## TASK DESCRIPTION
Leaving pictures out, repeat word for word the line that has "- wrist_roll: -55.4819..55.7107" and each line that follows it to the end of the listing.

## DATA EXTRACT
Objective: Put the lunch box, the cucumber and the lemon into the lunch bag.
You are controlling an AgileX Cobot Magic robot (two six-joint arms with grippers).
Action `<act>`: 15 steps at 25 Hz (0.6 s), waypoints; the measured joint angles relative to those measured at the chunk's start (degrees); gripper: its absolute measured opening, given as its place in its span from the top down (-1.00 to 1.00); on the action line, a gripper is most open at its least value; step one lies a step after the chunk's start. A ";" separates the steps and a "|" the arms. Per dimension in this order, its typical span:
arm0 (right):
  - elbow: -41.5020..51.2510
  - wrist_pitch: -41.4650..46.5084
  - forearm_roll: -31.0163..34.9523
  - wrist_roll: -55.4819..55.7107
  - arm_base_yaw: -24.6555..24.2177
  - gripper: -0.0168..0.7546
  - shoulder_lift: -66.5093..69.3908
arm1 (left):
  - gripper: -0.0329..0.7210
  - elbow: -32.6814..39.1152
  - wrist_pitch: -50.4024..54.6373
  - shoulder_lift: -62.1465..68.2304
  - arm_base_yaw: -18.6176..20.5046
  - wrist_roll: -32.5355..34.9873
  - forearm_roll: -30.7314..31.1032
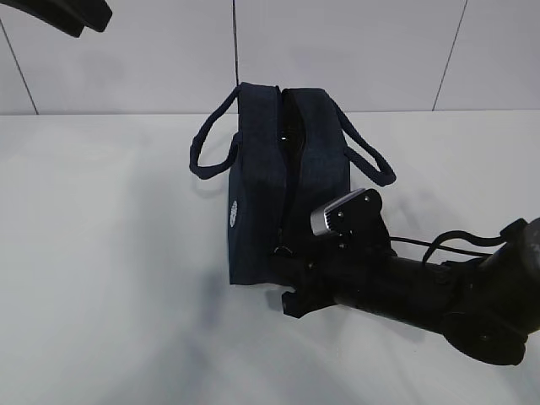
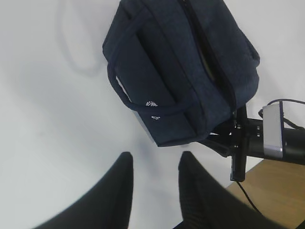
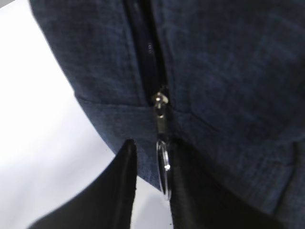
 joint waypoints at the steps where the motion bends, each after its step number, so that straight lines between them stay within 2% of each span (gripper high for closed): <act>1: 0.00 0.00 0.22 0.10 0.00 0.56 0.00 | 0.29 0.00 0.00 0.00 0.00 0.00 0.10; 9: 0.00 0.55 0.82 2.63 0.00 0.93 0.00 | 0.29 0.00 0.00 0.00 0.00 0.00 0.79; 15: 0.00 3.83 0.68 3.04 0.00 0.94 -2.72 | 0.29 0.00 0.00 0.00 0.00 0.00 1.45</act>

## RESPONSE
  - wrist_roll: -55.4819..55.7107
  - arm_base_yaw: -24.6555..24.2177
  - gripper: -0.0168..0.7546
  - shoulder_lift: -66.5093..69.3908
arm1 (left):
  - gripper: -0.0329..0.7210
  - elbow: -32.6814..39.1152
  - wrist_pitch: -50.4024..54.6373
  - shoulder_lift: -62.1465..68.2304
  - arm_base_yaw: -18.6176..20.5046
  - wrist_roll: -32.5355..34.9873
  - forearm_roll: -30.7314..31.1032
 joint waypoints at the steps where the motion bends, each after its step number, so that straight lines between them stay within 2% of each span (gripper high for closed): <act>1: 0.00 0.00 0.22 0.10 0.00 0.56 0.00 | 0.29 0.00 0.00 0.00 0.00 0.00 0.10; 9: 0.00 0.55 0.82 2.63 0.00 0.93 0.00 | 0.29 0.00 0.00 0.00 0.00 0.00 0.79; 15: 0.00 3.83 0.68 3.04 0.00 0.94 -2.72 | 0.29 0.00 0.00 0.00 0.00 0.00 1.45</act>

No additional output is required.